Business process optimization plays a crucial role in enhancing the production and operation efficiency of enterprises. However, most of the existing methods focus on reducing process operation costs while ignoring the impact of external factors such as supply disruptions. This paper proposes a log analysis-driven BPO method based on graph transformation with the consideration of process flexibility. First, we introduce a simplified well-formed BPMN model to normalize the process structure. Second, graph transformation rules are defined for frequently used BPO operations. Subsequently, a rework task detection algorithm and a process flexibility quantification algorithm are designed to evaluate the well-formed process. Finally, a BPO algorithm consists of optimization strategy generation and optimization strategy execution is devised to reconstruct process via graph transformation. The practical application of the proposed method is illustrated by optimizing a mortgage application process and another process extracted from a real execution log.
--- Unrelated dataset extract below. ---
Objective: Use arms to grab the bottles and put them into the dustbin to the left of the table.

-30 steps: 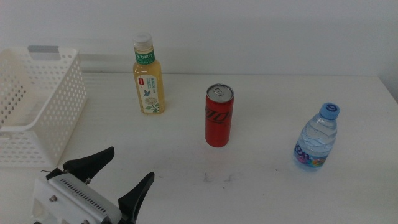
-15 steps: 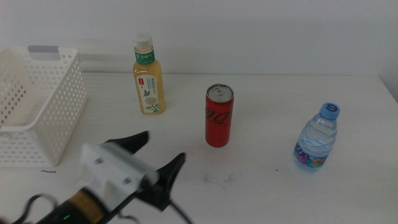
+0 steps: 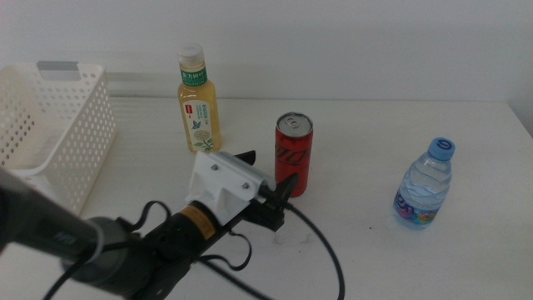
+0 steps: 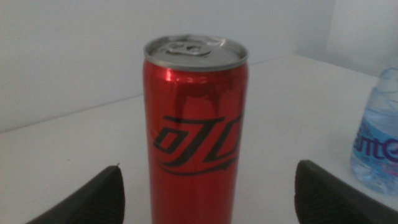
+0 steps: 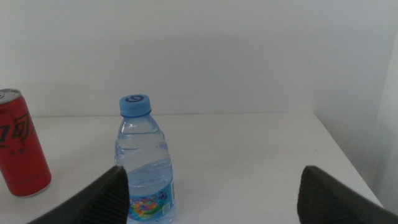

Compared with other BPO methods, the proposed method improves process flexibility while reducing the time and economic cost of original process, compensating for shortcomings of existing methods in dealing with disruptions.

Graphical Abstract

This figure illustrates multi-metrics business process optimization. Process log data is divided into core log data and rework log data based on the presence of rework tasks. The Alpha algorithm is adopted to model the business process for the core log data, while redexes are reconstructed via the rework tasks detection algorithm for the rework log data. We construct an objective function covering cost, flexibility and risk to quantify the process. Integer programming is applied to generate feasible process reconfiguration strategies, and genetic algorithms are used to drive graph transformation, so as to improve the performance of the process in diverse scenarios.